When you reach a picture, skip it, and retype every line below exactly.

>>>>

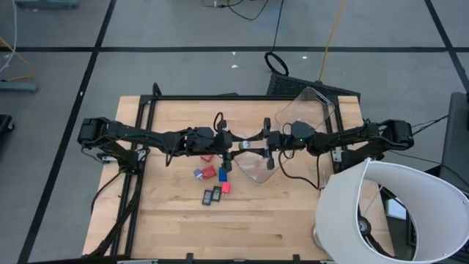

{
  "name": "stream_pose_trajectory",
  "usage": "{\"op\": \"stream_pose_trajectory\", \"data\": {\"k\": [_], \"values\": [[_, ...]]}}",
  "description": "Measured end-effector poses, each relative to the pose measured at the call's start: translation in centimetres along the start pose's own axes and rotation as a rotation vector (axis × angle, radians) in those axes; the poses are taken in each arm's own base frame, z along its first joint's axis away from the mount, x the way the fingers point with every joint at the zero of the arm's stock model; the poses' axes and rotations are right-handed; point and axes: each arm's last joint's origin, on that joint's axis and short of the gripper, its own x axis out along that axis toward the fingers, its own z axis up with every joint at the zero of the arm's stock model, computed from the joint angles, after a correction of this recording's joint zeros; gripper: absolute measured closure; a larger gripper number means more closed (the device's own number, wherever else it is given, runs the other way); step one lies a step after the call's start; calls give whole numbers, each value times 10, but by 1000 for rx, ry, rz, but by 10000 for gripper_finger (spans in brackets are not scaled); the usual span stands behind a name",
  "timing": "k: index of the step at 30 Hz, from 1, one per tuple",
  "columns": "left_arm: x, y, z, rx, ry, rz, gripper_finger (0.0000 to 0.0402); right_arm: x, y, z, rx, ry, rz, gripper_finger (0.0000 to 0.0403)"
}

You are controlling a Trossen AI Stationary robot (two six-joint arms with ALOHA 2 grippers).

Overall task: Pick & Place Office items
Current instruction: Put the green charger adapter into the right transparent bin

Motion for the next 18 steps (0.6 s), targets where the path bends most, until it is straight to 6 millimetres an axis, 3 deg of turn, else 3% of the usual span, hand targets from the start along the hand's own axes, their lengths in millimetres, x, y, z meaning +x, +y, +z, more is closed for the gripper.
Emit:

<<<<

# Result of this exercise
{
  "name": "stream_pose_trajectory",
  "usage": "{\"op\": \"stream_pose_trajectory\", \"data\": {\"k\": [_], \"values\": [[_, ...]]}}",
  "description": "Measured end-effector poses, each relative to the pose measured at the call's start: translation in centimetres along the start pose's own axes and rotation as a rotation vector (axis × angle, radians) in those axes; the poses are taken in each arm's own base frame, z along its first joint's axis away from the mount, x the way the fingers point with every joint at the zero of the arm's stock model; the poses' axes and rotations are right-handed; point and axes: each arm's last joint's origin, on that joint's axis and short of the gripper, its own x axis out along that axis toward the fingers, its own z axis up with every joint at the zero of the arm's stock model, computed from the joint angles, after a correction of this recording's joint zeros; gripper: absolute measured closure; a larger gripper number means more closed (the device's own number, wherever else it is given, runs the other way); step one lies a step after the call's start; calls give whole numbers, each value times 10, but by 1000 for rx, ry, rz, but by 10000 for gripper_finger (spans in brackets are not scaled); the usual span stands behind a name",
  "timing": "k: index of the step at 30 Hz, from 1, one per tuple",
  "columns": "left_arm: x, y, z, rx, ry, rz, gripper_finger (0.0000 to 0.0402); right_arm: x, y, z, rx, ry, rz, gripper_finger (0.0000 to 0.0403)"
}

You are controlling a Trossen AI Stationary robot (two six-joint arms with ALOHA 2 grippers).

Overall task: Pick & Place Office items
Current instruction: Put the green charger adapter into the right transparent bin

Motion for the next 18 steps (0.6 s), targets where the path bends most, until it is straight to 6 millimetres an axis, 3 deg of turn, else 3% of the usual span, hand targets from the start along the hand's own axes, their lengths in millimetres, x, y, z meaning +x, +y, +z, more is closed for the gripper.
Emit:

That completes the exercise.